L. Janusz Hooker

Personal information
- Born: Leslie Janusz Hooker 28 September 1969 (age 56) Sydney, Australia
- Occupation(s): Chairman, LJ Hooker Limited
- Website: www.ljhooker.com

Medal record
Men's rowing
Representing Australia
Olympic Games
| Bronze medal – third place | 1996 Atlanta | Quadruple sculls |
Commonwealth Rowing Championships
| Silver medal – second place | 1994 Ontario | M4- |
Junior World Rowing Championships
| Silver medal – second place | 1987 Cologne | JM1X |

= Janusz Hooker =

Australian businessman and rower

Leslie Janusz Hooker (born 28 September 1969) is an Australian businessman and former Australian national champion and representative rower who won a bronze medal at the 1996 Atlanta Olympic Games.

==Family background and education==
Hooker's grandfather Leslie Joseph Hooker ("LJ") was born in Canterbury, Sydney and was of Chinese heritage. He started a real estate business in Maroubra, New South Wales in 1928 which by his retirement in 1974, had grown into the LJ Hooker national real estate network with more than 2300 staff and assets of almost $200 million. LJ's second son David married Urszula Tomaszewska and they had two children Leslie Janusz and Natalia Hooker.

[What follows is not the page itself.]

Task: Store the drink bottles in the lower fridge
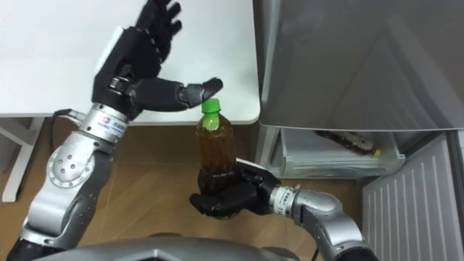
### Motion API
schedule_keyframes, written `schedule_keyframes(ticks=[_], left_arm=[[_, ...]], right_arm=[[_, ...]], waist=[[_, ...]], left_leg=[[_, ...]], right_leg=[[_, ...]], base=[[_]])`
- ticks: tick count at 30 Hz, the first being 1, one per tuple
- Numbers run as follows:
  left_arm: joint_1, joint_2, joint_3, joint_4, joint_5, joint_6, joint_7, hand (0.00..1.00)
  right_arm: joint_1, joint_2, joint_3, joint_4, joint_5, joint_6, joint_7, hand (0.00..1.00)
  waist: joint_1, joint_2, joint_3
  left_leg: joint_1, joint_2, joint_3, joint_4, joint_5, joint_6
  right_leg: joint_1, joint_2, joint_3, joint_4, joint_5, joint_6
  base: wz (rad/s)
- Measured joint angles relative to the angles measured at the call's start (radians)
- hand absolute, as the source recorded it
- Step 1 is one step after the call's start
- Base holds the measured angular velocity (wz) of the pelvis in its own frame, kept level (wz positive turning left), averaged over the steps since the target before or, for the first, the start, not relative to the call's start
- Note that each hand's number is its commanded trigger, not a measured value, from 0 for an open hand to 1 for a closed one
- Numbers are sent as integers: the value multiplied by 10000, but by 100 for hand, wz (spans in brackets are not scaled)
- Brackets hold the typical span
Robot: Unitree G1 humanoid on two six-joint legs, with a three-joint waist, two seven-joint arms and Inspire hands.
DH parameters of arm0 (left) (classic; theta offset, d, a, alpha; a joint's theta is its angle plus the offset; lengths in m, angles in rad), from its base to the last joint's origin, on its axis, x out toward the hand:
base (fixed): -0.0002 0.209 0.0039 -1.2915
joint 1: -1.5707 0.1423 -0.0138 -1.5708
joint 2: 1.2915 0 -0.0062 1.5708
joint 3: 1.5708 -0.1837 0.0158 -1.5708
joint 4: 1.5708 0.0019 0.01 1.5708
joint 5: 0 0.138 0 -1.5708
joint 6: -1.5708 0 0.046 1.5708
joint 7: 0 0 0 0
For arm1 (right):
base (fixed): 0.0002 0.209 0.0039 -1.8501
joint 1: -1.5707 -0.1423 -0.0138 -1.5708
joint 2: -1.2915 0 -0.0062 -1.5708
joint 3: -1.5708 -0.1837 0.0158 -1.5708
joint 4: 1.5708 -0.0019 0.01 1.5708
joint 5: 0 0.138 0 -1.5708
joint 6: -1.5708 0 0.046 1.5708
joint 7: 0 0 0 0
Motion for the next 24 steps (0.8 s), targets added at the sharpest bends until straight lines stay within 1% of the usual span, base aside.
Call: schedule_keyframes(ticks=[1, 3, 5, 6, 7, 9, 11, 12, 13, 14, 15, 17, 19, 21, 22, 23, 24], left_arm=[[0, 4, 237, -161, 250, -42, 184, 0], [-1, 14, 616, -299, 547, -302, 612, 0], [-1, 20, 993, -419, 683, -691, 1249, 0], [0, 20, 1082, -463, 724, -769, 1387, 0], [1, 29, 1259, -561, 766, -885, 1675, 0], [23, 43, 1693, -766, 768, -973, 1976, 0], [65, 42, 2419, -858, 1023, -1358, 2716, 0], [82, 39, 2596, -858, 1121, -1459, 2920, 0], [172, 46, 2936, -856, 1261, -1577, 3316, 0], [350, 52, 3259, -839, 1323, -1605, 3620, 0], [444, 52, 3409, -805, 1339, -1610, 3765, 0], [689, 53, 3956, -430, 1394, -1620, 4342, 0], [831, 57, 4216, -133, 1286, -1614, 4727, 0], [847, 92, 4344, 291, 1191, -1596, 5057, 0], [894, 140, 4386, 564, 1047, -1520, 5200, 0], [929, 160, 4438, 908, 875, -1465, 5305, 0], [944, 159, 4474, 1095, 817, -1405, 5360, 0]], right_arm=[[73, 0, -75, 0, 0, 0, -1, 100], [96, -21, -189, 0, -56, -5, -1, 100], [200, -59, -438, -2, -69, -132, -2, 100], [252, -76, -502, -14, -68, -172, -1, 100], [338, -79, -618, -16, -69, -222, 0, 100], [578, -90, -851, -16, -66, -259, 10, 100], [980, -99, -1136, -15, -179, -280, 18, 100], [1047, -108, -1210, -14, -250, -280, 12, 100], [1157, -138, -1308, -7, -324, -280, 2, 100], [1279, -144, -1408, 13, -378, -280, -12, 100], [1333, -143, -1462, 43, -416, -280, -18, 100], [1379, -128, -1539, 161, -545, -276, -160, 100], [1437, -135, -1543, 159, -545, -235, -258, 100], [1446, -129, -1537, 152, -554, -145, -354, 100], [1445, -125, -1533, 137, -556, -88, -425, 100], [1443, -124, -1532, 52, -616, 43, -509, 100], [1444, -125, -1524, -49, -699, 116, -579, 100]], waist=[[8, -1, 1], [14, 7, 4], [158, 15, 1], [195, 14, 1], [233, 12, 1], [350, 11, -1], [557, 22, -18], [580, 25, -19], [725, 44, -25], [820, 39, -21], [835, 35, -28], [911, 23, -38], [1045, 19, -39], [1155, 21, -40], [1271, 14, -62], [1359, 76, -63], [1376, 81, -77]], left_leg=[[-21, -2, -14, 26, 0, 0], [-18, -15, -36, 35, 0, 0], [10, -65, -36, 25, 0, -1], [16, -79, -49, 17, 2, -3], [16, -115, -156, 4, 10, -7], [147, -135, -184, -79, 19, -8], [353, -137, -171, -178, 18, -10], [357, -138, -174, -177, 18, -10], [386, -146, -164, -220, 19, -12], [491, -160, -157, -318, 30, -22], [530, -160, -162, -331, 30, -22], [554, -160, -184, -330, 29, -23], [553, -162, -196, -321, 29, -23], [554, -172, -223, -320, 28, -24], [550, -179, -237, -324, 27, -25], [548, -180, -238, -333, 27, -25], [547, -184, -244, -334, 27, -25]], right_leg=[[1, 5, -9, -1, 0, 0], [13, 10, -8, -1, 0, 0], [27, 15, 11, -14, 0, 0], [34, 15, 10, -27, 0, 0], [94, 12, -4, -95, 0, 0], [221, 8, -1, -176, -1, 2], [386, 6, 3, -201, -18, 27], [407, 6, -3, -213, -20, 31], [422, 14, 25, -269, -19, 29], [505, 16, 18, -338, -15, 23], [535, 15, 15, -331, -17, 26], [592, 16, -1, -362, -22, 32], [643, 30, -6, -481, -20, 30], [621, 37, -14, -527, -20, 29], [627, 39, -12, -551, -21, 30], [628, 44, -3, -571, -21, 29], [629, 45, -3, -581, -21, 29]], base=[[4], [2], [0], [4], [14], [6], [-3], [0], [-6], [-6], [0], [5], [4], [5], [0], [0], [0]])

Janusz Hooker was educated in Sydney at SCECGS Redlands. He studied at the University of Pennsylvania where he was a member of the St. Anthony Hall fraternity. He has a Bachelor of Science in Economics from the Wharton School of Business, with a concentration in finance.

==Club and state rowing==
While at school Hooker rowed for the Mosman Rowing Club and was coached by Bruce Evans. At the 1986 Australian Rowing Championships he contested and placed third in the national schoolboy single sculls title. In 1987 he won the national U19 single sculls title in Mosman colours at the Australian Championships and placed second in the schoolboy scull racing for Redlands. In 1987 he was Australia's junior sculler selected for the Trans-Tasman match series against New Zealand. Hooker won all of his match races.

In 1988 he first made state selection for New South Wales as stroke of the youth eight which won the Noel Wilkinson Trophy at the Interstate Regatta within the Australian Rowing Championships. As a composite Mosman/Sydney crew that same eight contested national title for a men's U23 eight at those championships.

Whilst conducting his tertiary studies at Penn in the USA he rowed for the University of Pennsylvania. Following his return to Australia Hooker made the 1995 New South Wales men's eight contesting the King's Cup at the Interstate Regatta. In 1996 he contested the open single sculls title at the national championships.

==International representative rowing==
Hooker made his Australian representative debut as an eighteen year old single sculler at the 1987 World Rowing U23 Championships in Aigubelette where he rowed to overall eighth place.
That same year he was Australia's single scull entrant at the Junior World Rowing Championships in Cologne where he won the bronze medal.

He made the Australian senior representative squad after his study years in the US and was selected in 1994 in the coxless four which raced at the World Championships in Indianapolis to an eleventh placing. The following year at the 1995 World Rowing Championships in Tampere, Hooker rowed the Australian single scull and was well off the pace in his sixteenth-place finish.

1996 saw Hooker achieve senior representative success when he was selected in the Australian quad scull for the 1996 Atlanta Olympics. The crew was composed of diverse rowers from four states and was coached by Tim McLaren who also had responsibility for Australia's lightweight double scull. Both those sculling crews made their Olympic finals and placed third. Hooker brought home a bronze Olympic medal to mark the end of his elite rowing career.

==Business career==
Hooker is the Chairman and was formerly Chief Executive Officer, of LJ Hooker Limited, a company founded by his grandfather Sir Leslie Joseph Hooker. He led a group of investors who acquired the LJ Hooker business from Suncorp in 2009.

Hooker's career has included being the managing director of Asia for W.P. Carey & Co., a New York-based investment management company. Previously he was the founder and CEO of TiNSHED, an Asia-Pacific investment firm. In his early career he was investment officer at the Asian Infrastructure Fund in Hong Kong and a business analyst on the China desk at Price Waterhouse.

He is passionate about youth education, co-founding the Foundation for Kids in New York and the Kids to Coast Program for the Mutitjulu Community in Central Australia.